Publication year - 2011
Publication title -
journal of cellular biochemistry
Language(s) - English
Resource type - Journals
SCImago Journal Rank - 1.028
H-Index - 165
eISSN - 1097-4644
pISSN - 0730-2312
DOI - 10.1002/jcb.23117
Subject(s) - enhancer , promoter , runx1 , biology , gene , transcription factor , intron , haematopoiesis , regulation of gene expression , genetics , regulatory sequence , chromatin , transcription (linguistics) , gene expression , microbiology and biotechnology , stem cell , linguistics , philosophy
The transcription factor RUNX1 is a key regulator of haematopoiesis in vertebrates. In humans, the 260‐kb long gene coding for this transcription factor is located on chromosome 21. This gene is transcribed from two alternative promoters that are commonly referred to as the distal and the proximal promoters. In model experiments, these two promoters were found to be active in cells of different lineages, although RUNX1 is preferentially expressed in haematopoietic cells.
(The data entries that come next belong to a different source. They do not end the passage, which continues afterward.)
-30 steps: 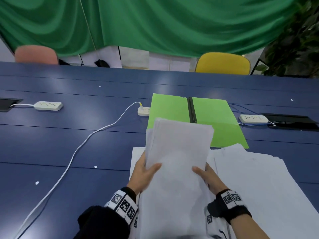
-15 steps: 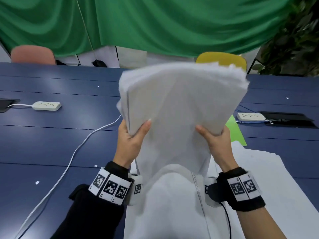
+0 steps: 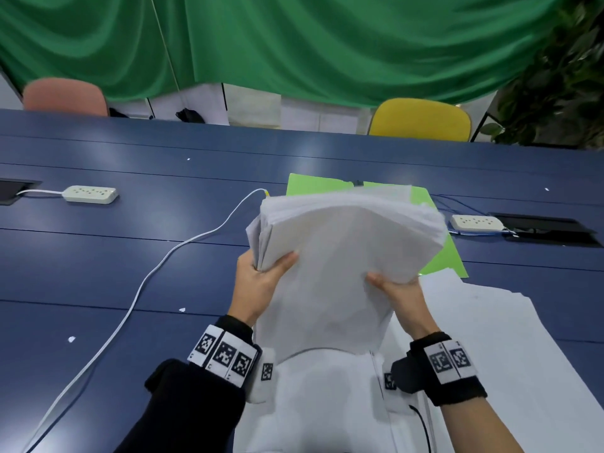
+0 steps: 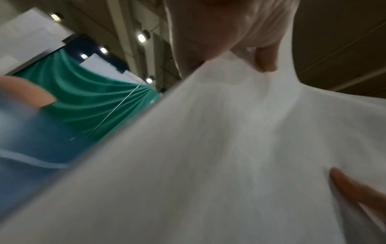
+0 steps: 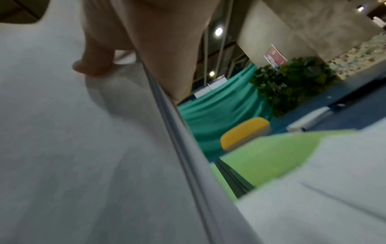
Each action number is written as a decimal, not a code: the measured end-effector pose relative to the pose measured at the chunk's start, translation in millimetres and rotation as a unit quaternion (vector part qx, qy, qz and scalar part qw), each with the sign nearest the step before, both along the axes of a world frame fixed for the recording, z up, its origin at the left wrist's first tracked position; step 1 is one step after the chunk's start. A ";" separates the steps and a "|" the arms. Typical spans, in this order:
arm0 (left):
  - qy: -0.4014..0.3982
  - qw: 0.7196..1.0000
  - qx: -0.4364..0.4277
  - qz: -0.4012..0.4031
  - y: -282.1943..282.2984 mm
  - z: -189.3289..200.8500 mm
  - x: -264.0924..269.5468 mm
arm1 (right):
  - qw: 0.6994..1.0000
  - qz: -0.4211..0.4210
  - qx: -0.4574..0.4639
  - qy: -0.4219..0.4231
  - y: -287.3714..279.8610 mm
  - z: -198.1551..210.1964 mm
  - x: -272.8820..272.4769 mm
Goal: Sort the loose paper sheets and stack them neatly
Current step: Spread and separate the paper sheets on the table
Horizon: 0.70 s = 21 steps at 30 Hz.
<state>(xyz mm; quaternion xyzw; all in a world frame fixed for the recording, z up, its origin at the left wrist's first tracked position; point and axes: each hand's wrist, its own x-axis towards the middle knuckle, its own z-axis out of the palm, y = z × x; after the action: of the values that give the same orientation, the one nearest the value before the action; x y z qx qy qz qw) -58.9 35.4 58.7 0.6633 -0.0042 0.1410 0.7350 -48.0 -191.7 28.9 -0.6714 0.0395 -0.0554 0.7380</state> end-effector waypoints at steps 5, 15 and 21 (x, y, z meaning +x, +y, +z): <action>0.115 0.989 0.056 0.069 3.6 -48.3 4.3 | 0.993 0.029 -0.060 0.100 20.0 -34.4 -9.4; 0.286 0.953 0.097 0.020 45.8 -93.0 -6.0 | 0.944 0.057 -0.080 0.316 -31.0 -61.1 10.8; 0.369 0.864 0.342 0.007 41.0 -157.6 -12.5 | 0.905 0.017 -0.181 0.385 -36.7 -105.7 -0.1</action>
<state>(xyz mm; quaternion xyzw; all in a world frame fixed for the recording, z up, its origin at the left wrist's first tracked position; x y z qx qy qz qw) -71.4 76.4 -98.9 0.8764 0.2243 -0.1190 0.4092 -48.1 -228.3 -76.8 -0.7631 0.2982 0.2141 0.5319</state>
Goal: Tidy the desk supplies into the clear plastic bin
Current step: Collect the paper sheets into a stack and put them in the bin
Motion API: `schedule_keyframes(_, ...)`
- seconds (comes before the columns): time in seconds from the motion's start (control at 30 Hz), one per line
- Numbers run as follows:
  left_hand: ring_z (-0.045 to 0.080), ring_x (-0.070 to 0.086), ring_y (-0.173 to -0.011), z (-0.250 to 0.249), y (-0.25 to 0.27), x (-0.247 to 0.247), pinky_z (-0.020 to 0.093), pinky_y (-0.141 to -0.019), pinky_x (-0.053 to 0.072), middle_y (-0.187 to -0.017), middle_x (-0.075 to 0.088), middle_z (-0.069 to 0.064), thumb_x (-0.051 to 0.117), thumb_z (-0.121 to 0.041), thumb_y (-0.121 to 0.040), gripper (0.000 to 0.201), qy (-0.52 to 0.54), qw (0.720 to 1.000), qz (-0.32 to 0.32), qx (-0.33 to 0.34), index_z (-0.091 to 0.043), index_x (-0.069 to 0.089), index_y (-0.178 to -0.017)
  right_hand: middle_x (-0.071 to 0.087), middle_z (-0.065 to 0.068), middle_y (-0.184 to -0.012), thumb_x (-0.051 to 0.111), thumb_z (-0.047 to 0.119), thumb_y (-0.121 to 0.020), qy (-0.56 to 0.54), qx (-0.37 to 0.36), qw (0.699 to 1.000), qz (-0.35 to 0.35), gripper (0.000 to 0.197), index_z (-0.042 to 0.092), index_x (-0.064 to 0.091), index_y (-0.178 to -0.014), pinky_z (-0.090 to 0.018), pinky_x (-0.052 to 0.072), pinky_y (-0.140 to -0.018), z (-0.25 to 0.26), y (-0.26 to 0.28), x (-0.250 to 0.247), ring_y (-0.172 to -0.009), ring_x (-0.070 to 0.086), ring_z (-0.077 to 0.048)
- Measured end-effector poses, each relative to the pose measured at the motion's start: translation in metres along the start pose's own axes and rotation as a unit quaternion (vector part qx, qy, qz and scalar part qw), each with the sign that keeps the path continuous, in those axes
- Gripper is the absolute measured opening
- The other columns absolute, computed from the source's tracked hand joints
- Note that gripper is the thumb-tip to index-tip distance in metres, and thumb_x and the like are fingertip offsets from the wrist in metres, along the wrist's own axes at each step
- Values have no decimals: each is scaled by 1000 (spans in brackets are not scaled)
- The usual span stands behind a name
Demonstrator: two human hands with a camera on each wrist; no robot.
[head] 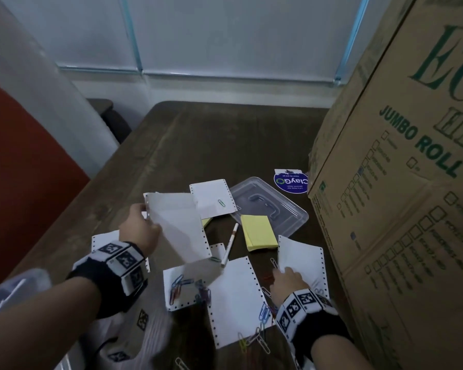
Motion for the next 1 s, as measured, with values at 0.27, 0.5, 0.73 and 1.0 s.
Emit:
schedule_keyframes(0.27,41,62,-99,21,2,14,44,-86,50,-98,65,29,53,-14,-76,12,62,987,127,-80,-5,59,-70,60,-11,-121,53,29,-92,-188,70,975,-96,35,6,58,-118,-36,47,-95,5,19,-29,-113,56,-27)
schedule_keyframes(0.5,25,46,-58,-2,17,48,29,-59,39,-64,48,11,50,-26,-94,29,235,925,228,-194,-2,53,-78,62,-3,-79,68,-1,-78,-615,-69,766,-173,19,13,55,-78,-26,47,-67,19,48,-99,-71,57,-14)
schedule_keyframes(0.73,19,61,-57,-52,52,70,24,-55,50,-72,68,9,48,-23,-97,26,332,875,332,-117,-1,61,-103,60,-8,-97,55,11,-91,-719,-74,690,35,23,7,48,-113,-35,54,-70,17,41,-98,-82,63,-19)
schedule_keyframes(1.0,29,61,-94,-74,77,93,36,-80,49,-113,65,16,51,-39,-93,47,260,858,440,-60,-3,59,-122,66,-4,-113,60,49,-82,-685,-60,717,112,47,19,59,-118,-38,52,-80,7,33,-76,-106,61,-22)
Point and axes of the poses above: each hand's wrist, its own y-axis away from the middle knuckle, its own x-axis out of the palm, z = x × y, the point moved 1 cm from there along -y, towards the middle knuckle
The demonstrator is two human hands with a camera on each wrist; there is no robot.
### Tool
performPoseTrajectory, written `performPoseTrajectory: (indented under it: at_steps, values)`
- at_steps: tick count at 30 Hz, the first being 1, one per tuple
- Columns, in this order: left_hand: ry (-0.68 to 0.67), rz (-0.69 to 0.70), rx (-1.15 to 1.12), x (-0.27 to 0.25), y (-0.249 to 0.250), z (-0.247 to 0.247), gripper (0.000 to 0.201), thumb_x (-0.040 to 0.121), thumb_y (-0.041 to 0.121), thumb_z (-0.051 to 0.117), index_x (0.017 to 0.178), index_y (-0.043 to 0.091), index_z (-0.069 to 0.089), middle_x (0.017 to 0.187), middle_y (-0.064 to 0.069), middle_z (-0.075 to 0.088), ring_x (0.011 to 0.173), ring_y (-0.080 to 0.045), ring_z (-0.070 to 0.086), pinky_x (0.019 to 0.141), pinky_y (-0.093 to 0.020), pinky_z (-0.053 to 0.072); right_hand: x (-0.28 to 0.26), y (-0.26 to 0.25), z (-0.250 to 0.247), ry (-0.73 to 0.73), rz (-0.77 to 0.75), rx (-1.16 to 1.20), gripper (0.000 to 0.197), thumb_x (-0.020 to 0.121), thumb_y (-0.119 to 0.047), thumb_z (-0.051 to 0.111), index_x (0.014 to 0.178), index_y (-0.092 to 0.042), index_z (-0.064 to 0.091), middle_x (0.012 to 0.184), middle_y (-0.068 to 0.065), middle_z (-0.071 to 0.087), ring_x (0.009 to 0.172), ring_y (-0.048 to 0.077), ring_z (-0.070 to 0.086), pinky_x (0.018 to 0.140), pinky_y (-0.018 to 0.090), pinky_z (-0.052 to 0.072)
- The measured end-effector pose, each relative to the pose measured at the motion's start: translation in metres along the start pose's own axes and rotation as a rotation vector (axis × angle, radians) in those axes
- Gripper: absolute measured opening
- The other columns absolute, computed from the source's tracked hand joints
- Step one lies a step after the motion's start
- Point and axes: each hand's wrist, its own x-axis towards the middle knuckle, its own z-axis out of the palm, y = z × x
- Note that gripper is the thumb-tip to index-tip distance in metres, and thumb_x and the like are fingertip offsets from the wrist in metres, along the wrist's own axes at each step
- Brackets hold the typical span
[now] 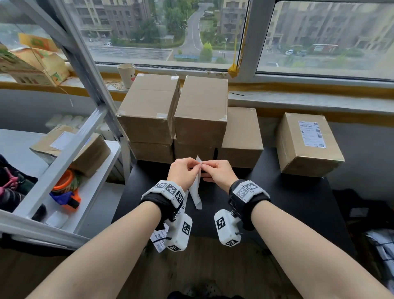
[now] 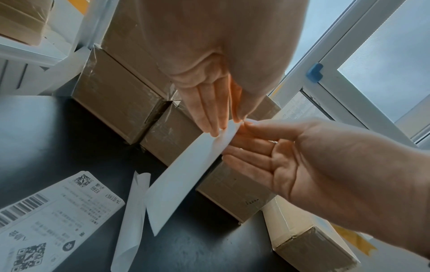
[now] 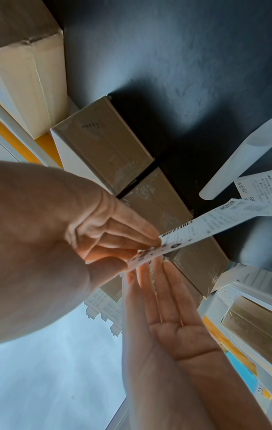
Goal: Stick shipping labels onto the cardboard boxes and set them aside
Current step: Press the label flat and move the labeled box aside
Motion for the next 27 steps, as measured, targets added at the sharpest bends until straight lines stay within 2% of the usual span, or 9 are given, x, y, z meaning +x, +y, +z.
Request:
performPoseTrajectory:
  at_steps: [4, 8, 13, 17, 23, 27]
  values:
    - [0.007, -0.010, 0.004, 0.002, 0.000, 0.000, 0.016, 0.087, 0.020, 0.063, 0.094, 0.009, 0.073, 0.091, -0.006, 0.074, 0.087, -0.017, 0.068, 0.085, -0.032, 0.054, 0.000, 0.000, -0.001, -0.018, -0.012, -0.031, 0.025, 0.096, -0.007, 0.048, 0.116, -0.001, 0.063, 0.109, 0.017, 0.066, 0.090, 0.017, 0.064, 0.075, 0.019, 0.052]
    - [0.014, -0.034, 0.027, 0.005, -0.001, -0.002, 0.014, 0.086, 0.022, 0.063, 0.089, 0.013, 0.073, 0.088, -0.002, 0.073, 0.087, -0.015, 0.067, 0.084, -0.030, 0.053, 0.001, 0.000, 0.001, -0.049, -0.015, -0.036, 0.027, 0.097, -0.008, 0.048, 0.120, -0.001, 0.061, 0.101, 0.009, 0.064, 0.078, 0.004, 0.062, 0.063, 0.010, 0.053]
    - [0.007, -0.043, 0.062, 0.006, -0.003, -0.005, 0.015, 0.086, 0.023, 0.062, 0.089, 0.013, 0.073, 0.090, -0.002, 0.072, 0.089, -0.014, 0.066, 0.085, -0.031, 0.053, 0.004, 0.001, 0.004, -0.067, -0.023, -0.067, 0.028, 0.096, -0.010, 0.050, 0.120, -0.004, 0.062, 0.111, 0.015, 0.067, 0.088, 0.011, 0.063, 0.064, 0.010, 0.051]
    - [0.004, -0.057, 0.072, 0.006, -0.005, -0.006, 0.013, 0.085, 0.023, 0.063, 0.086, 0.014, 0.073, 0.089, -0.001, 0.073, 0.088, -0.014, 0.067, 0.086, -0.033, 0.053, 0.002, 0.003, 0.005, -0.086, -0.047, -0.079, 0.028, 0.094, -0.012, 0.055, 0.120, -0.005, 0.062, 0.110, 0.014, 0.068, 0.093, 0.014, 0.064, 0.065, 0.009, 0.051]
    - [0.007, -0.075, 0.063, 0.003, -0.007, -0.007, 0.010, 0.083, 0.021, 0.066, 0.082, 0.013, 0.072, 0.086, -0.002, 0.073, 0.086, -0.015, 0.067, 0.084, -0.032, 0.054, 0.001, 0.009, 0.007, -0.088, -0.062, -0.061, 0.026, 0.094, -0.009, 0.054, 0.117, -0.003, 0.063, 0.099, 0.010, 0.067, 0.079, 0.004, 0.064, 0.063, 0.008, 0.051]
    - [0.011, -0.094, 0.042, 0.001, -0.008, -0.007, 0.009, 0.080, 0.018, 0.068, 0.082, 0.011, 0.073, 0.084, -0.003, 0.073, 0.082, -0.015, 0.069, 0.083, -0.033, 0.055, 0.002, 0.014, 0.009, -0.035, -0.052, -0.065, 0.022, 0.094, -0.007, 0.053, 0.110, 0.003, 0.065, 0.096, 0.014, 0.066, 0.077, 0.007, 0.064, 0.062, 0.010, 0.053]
In the present study, we attempted to identify the regulatory elements that could guide tissue‐specific expression of the RUNX1 gene. Two such regulatory elements were found within the RUNX1 gene. One of these elements, located within intron 1, is a haematopoietic‐specific enhancer. The second regulatory element, located within intron 5.2, contributes to the formation of an active chromatin hub, which integrates the above‐mentioned enhancer and the P1 and P2 promoters. J. Cell. Biochem. 112: 1997–2005, 2011. © 2011 Wiley‐Liss, Inc.